What you will do
Each time a line of the listing holds "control", copy that line.

____ Working data

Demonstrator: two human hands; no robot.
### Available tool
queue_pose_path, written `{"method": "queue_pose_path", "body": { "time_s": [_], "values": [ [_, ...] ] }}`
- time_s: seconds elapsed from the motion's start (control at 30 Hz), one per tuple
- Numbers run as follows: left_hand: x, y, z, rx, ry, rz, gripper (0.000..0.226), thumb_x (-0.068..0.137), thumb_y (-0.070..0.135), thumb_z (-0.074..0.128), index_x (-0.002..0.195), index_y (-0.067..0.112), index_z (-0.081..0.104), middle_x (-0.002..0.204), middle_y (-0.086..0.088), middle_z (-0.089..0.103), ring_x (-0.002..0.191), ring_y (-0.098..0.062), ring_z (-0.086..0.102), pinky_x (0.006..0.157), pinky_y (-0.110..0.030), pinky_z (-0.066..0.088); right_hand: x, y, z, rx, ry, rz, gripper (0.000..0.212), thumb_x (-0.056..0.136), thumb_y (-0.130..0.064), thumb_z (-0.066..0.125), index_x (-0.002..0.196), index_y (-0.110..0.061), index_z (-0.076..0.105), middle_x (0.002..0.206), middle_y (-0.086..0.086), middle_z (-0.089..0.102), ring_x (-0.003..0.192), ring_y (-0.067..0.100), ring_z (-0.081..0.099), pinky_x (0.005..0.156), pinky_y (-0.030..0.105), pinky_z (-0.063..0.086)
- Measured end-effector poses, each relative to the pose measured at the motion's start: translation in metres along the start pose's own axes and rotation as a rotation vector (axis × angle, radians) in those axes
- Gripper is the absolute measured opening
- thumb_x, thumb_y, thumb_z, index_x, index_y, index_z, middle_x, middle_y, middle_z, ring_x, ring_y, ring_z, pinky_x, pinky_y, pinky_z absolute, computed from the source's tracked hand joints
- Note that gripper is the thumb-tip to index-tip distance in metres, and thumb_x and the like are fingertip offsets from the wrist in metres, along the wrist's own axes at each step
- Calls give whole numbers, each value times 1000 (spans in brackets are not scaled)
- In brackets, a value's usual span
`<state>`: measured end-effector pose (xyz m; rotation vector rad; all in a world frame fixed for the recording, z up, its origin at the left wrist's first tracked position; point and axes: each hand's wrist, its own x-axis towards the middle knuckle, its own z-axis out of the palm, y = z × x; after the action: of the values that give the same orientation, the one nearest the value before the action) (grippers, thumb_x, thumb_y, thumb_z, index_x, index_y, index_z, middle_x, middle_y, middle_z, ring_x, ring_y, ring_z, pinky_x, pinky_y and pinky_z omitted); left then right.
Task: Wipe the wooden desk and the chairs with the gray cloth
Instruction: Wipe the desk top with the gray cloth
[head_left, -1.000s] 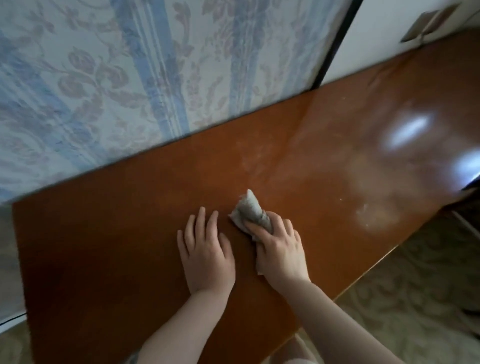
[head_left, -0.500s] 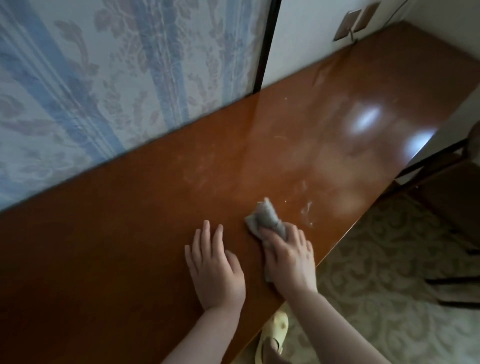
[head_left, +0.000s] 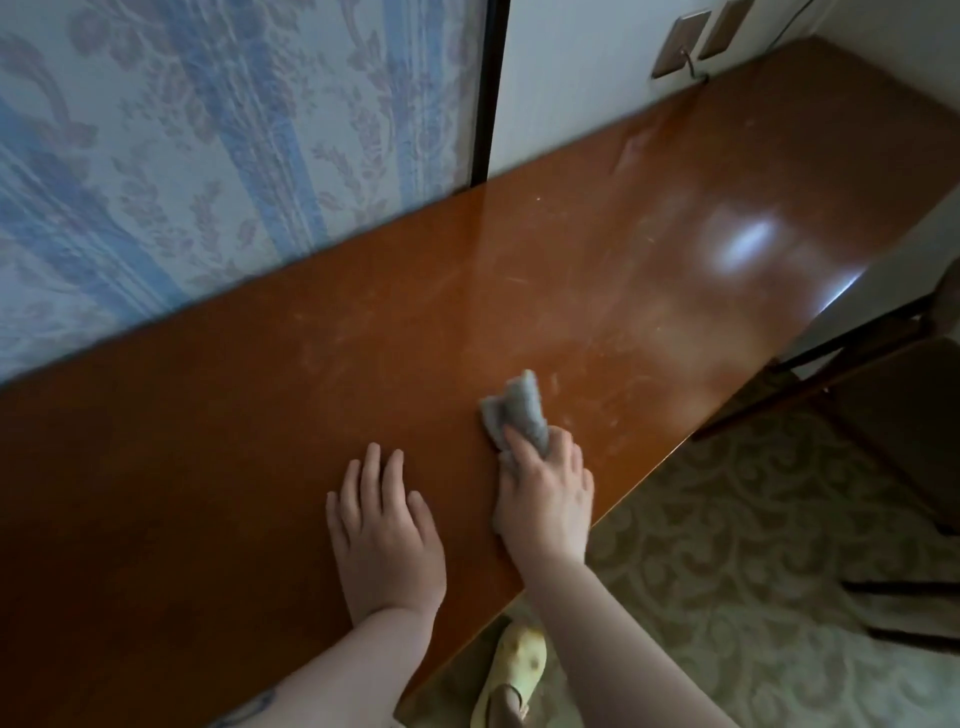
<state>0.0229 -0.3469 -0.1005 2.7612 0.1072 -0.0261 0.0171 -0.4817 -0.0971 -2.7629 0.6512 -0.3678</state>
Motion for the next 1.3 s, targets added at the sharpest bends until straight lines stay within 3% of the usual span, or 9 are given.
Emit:
{"method": "queue_pose_path", "body": {
  "time_s": [0.17, 0.23, 0.33, 0.43, 0.67, 0.9, 1.13, 1.2, 1.3],
  "values": [
    [0, -1, 2, 64, -12, 8, 49, 98, 36, 25, 139, 22, 47, 149, -2, 42, 140, -24, 32, 116, -48, 23, 5, 44, -20, 133, 79, 650, 37, 96, -26, 54, 132, -29, 58, 131, 8, 43, 118, 28, 43, 100, 43, 32],
    [0, 0, 1, 88, -27, 2, 46, 100, 33, 26, 140, 21, 47, 149, -3, 41, 140, -24, 31, 116, -47, 22, 14, 19, -21, 203, 123, 490, 36, 91, -20, 61, 126, -26, 63, 132, 10, 45, 112, 31, 49, 94, 43, 41],
    [1, 1, 1, 124, -52, -14, 47, 97, 34, 33, 140, 21, 46, 149, -2, 41, 141, -23, 30, 116, -47, 22, 12, -21, -5, 195, -41, -76, 35, 86, -23, 68, 120, -26, 65, 134, 4, 48, 110, 24, 51, 87, 39, 49],
    [1, 0, 2, 117, -41, -5, 44, 99, 33, 33, 140, 22, 46, 149, -1, 41, 141, -22, 29, 117, -45, 19, 15, 0, 1, 72, -60, -187, 33, 83, -27, 71, 115, -27, 68, 130, 3, 52, 104, 25, 53, 79, 40, 50],
    [1, -1, 1, 103, -39, -6, 50, 101, 35, 19, 140, 22, 46, 150, -1, 40, 142, -23, 28, 117, -44, 15, 35, 100, -36, 161, 140, 709, 35, 97, -32, 52, 128, -19, 62, 140, 8, 36, 114, 34, 49, 89, 47, 47],
    [2, 3, -1, 109, -46, -16, 53, 97, 38, 20, 141, 23, 45, 151, 1, 38, 143, -21, 26, 118, -43, 15, 37, 26, -6, 62, -76, -99, 40, 88, -22, 65, 128, -23, 61, 132, 6, 49, 113, 28, 49, 90, 44, 46],
    [1, 0, 3, 134, -21, 3, 55, 97, 40, 17, 138, 23, 49, 148, -1, 43, 140, -23, 32, 116, -45, 18, 45, 103, -33, 202, 120, 698, 37, 97, -26, 52, 133, -21, 58, 137, 11, 39, 113, 34, 49, 94, 47, 44],
    [1, 1, 2, 125, -8, -8, 51, 99, 37, 20, 138, 23, 49, 148, -1, 42, 141, -22, 31, 116, -44, 17, 41, 72, -30, 296, 125, 509, 37, 94, -21, 58, 131, -20, 59, 137, 9, 41, 111, 30, 51, 90, 40, 44],
    [1, 2, 2, 96, 27, 1, 46, 101, 31, 24, 136, 20, 51, 147, -2, 45, 139, -23, 34, 116, -45, 21, 13, 3, -15, 278, -59, -142, 45, 87, -18, 66, 130, -27, 58, 137, 4, 48, 113, 24, 47, 89, 38, 43]
  ]
}}
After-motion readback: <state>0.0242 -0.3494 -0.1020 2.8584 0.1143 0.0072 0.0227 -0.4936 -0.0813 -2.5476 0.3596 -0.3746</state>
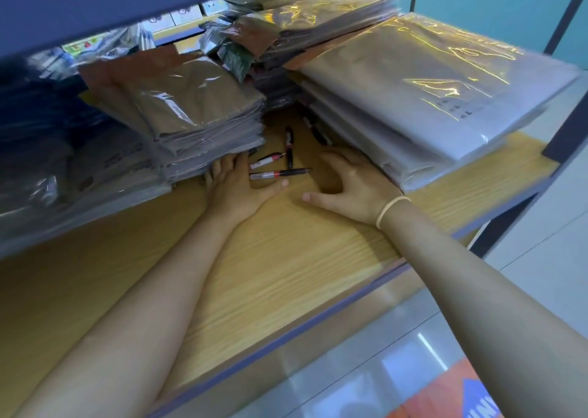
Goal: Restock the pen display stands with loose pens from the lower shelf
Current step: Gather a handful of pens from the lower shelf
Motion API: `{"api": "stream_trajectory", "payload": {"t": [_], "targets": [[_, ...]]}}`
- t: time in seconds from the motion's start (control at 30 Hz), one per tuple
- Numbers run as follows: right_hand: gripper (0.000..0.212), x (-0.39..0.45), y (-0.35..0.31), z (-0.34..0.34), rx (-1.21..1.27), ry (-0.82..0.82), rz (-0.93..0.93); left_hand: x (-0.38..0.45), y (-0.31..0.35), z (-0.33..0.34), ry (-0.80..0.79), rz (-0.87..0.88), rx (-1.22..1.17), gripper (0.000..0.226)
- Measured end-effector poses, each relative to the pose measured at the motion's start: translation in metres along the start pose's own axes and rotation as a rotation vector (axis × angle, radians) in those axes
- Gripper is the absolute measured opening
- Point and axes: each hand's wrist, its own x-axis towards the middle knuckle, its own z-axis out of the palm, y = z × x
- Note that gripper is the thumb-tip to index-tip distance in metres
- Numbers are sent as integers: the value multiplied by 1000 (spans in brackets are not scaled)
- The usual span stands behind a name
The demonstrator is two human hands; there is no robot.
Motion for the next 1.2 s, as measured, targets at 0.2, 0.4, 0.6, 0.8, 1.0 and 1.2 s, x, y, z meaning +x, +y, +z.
{"api": "stream_trajectory", "payload": {"t": [0.2,0.4,0.6,0.8,1.0,1.2], "targets": [[105,-3,-1,-3,-29,-44,-6,-2,5,1,-20,-23,-5,114],[110,-2,-2,-2,-41,-61,-4,1,10,0,53,-8,98,107],[111,-2,-1,-1,-13,-59,-18,3,10,2,33,-15,27,105],[127,-33,12,-3,-37,-97,-18,8,19,1,-84,136,-69,96],[130,-55,20,-6,-55,-60,-16,32,53,9,-155,247,2,101],[126,-56,19,-8,-18,-22,2,52,66,14,-256,438,-64,101]]}}
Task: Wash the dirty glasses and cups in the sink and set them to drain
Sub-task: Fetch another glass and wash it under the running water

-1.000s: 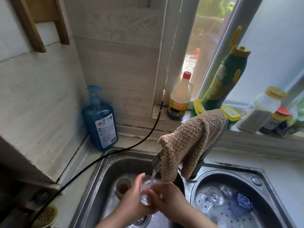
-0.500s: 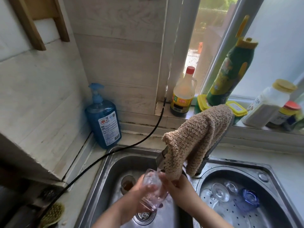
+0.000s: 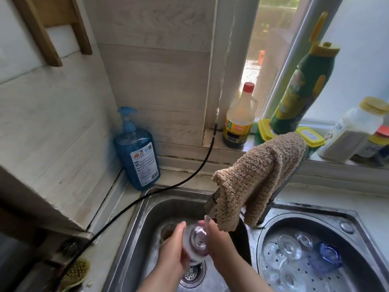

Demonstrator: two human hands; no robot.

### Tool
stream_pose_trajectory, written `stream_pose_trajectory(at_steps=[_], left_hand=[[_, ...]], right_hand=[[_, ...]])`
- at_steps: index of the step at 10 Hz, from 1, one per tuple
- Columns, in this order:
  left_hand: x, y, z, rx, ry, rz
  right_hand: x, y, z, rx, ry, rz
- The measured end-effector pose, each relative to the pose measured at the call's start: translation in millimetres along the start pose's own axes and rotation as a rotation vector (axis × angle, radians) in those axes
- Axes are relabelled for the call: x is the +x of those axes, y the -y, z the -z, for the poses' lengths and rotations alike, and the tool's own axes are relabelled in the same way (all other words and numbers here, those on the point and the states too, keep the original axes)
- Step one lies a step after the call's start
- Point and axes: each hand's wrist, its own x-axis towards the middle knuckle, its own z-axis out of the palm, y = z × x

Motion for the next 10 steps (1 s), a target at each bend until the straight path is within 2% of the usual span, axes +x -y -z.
stream_pose_trajectory(at_steps=[1, 2, 3, 4, 5, 6, 7, 8, 9, 10], left_hand=[[11.3, 4.0, -10.3, -0.078, -0.157, -0.031], [3.2, 9.1, -23.6, -0.031, -0.219, -0.108], [-10.1, 11.9, -31.9, 0.079, -0.243, -0.196], [-12.7, 11.6, -32.9, 0.132, -0.252, -0.257], [-13.6, 12.4, -33.4, 0.109, -0.245, -0.29], [-15.7, 12.1, -31.7, 0.187, -0.227, -0.4], [-21.8, 10.8, -28.6, 0.379, -0.183, -0.613], [-25.2, 5.3, -26.8, 0.483, -0.08, -0.752], [-21.4, 0.7, -26.3, 0.495, -0.068, -0.738], [-20.4, 0.0, -26.0, 0.531, -0.193, -0.716]], right_hand=[[-25.5, 15.1, -1.2, -0.273, -0.111, 0.203], [-29.5, 19.3, 0.1, -0.027, -0.202, 0.124], [-18.7, 4.8, 13.1, 0.101, -0.101, -0.018], [-24.7, -14.1, 23.8, -0.266, -0.418, 0.061], [-32.5, 14.5, 4.2, -0.415, -0.301, 0.203], [-35.9, 35.2, 0.5, -0.307, -0.164, 0.394], [-22.0, 25.3, 3.5, -0.333, -0.296, 0.434], [-32.7, 37.0, 29.1, -0.837, -0.616, 0.15], [-38.7, 23.5, 31.3, 0.078, -0.39, 0.029], [-41.4, 31.7, 4.1, -0.136, -0.103, 0.066]])
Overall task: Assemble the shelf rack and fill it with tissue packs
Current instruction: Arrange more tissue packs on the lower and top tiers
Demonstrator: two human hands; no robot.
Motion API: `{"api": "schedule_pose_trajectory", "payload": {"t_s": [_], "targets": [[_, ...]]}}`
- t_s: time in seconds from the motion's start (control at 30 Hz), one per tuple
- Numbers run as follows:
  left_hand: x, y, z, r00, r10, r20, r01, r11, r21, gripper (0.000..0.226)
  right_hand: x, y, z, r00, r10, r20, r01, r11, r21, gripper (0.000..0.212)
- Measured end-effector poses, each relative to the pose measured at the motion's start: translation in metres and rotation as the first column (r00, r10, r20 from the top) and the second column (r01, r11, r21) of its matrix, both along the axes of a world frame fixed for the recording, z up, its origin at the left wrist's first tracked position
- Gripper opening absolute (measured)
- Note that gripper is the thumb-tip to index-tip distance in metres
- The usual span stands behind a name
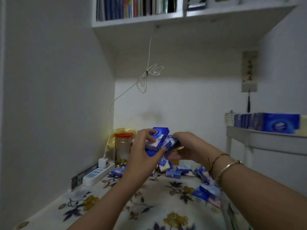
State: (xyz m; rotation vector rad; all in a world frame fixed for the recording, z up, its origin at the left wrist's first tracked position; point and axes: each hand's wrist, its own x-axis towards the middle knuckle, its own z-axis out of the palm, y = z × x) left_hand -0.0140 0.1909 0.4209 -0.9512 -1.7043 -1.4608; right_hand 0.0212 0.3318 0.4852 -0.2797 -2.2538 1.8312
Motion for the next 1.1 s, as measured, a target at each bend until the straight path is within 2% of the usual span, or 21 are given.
{"api": "schedule_pose_trajectory", "payload": {"t_s": [0.07, 0.13, 0.23, 0.3, 0.43, 0.63, 0.7, 0.83, 0.97, 1.1], "targets": [[0.020, 0.005, 0.023, 0.999, -0.035, -0.036, 0.036, 0.999, 0.006, 0.034, 0.025, 0.002, 0.023, 0.998, 0.013, -0.062, -0.016, 0.998, -0.056, 0.024], [0.039, 0.012, 0.045, 0.994, -0.077, -0.080, 0.078, 0.997, 0.005, 0.036, 0.050, 0.006, 0.046, 0.994, 0.035, -0.108, -0.045, 0.995, -0.087, 0.038], [0.058, 0.028, 0.075, 0.984, -0.135, -0.113, 0.134, 0.991, -0.019, 0.037, 0.084, 0.018, 0.078, 0.989, 0.084, -0.121, -0.081, 0.996, 0.025, 0.053], [0.068, 0.044, 0.093, 0.983, -0.150, -0.110, 0.147, 0.988, -0.039, 0.038, 0.106, 0.029, 0.093, 0.983, 0.086, -0.160, -0.078, 0.995, 0.055, 0.045], [0.087, 0.081, 0.123, 0.966, -0.256, -0.045, 0.251, 0.962, -0.106, 0.041, 0.140, 0.060, 0.110, 0.957, 0.080, -0.280, -0.086, 0.996, -0.009, 0.026], [0.124, 0.147, 0.163, 0.965, -0.233, -0.121, 0.226, 0.972, -0.069, 0.044, 0.176, 0.112, 0.135, 0.919, 0.027, -0.392, -0.051, 0.997, -0.052, 0.027], [0.130, 0.162, 0.177, 0.954, -0.273, -0.126, 0.267, 0.962, -0.061, 0.049, 0.183, 0.128, 0.144, 0.913, 0.016, -0.409, -0.041, 0.998, -0.052, 0.028], [0.140, 0.187, 0.192, 0.930, -0.348, -0.119, 0.334, 0.934, -0.127, 0.061, 0.194, 0.158, 0.151, 0.926, 0.085, -0.369, -0.052, 0.994, 0.097, 0.029], [0.142, 0.211, 0.187, 0.907, -0.421, -0.020, 0.395, 0.866, -0.308, 0.085, 0.205, 0.190, 0.142, 0.929, 0.021, -0.370, 0.015, 0.995, 0.094, 0.023], [0.145, 0.226, 0.187, 0.939, -0.281, 0.197, 0.342, 0.808, -0.480, 0.083, 0.218, 0.226, 0.134, 0.904, -0.139, -0.405, 0.174, 0.983, 0.053, 0.015]]}}
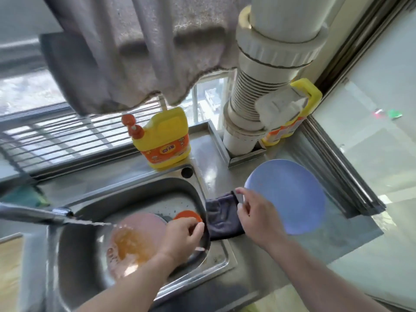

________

Exercise solution
- time_s: seconds elapsed from the motion's start (control at 30 Hz), one per tuple
- t: time in seconds from the motion's start (control at 30 Hz), one per tuple
- t_s: time in seconds from the motion's start (control at 30 Hz), one per tuple

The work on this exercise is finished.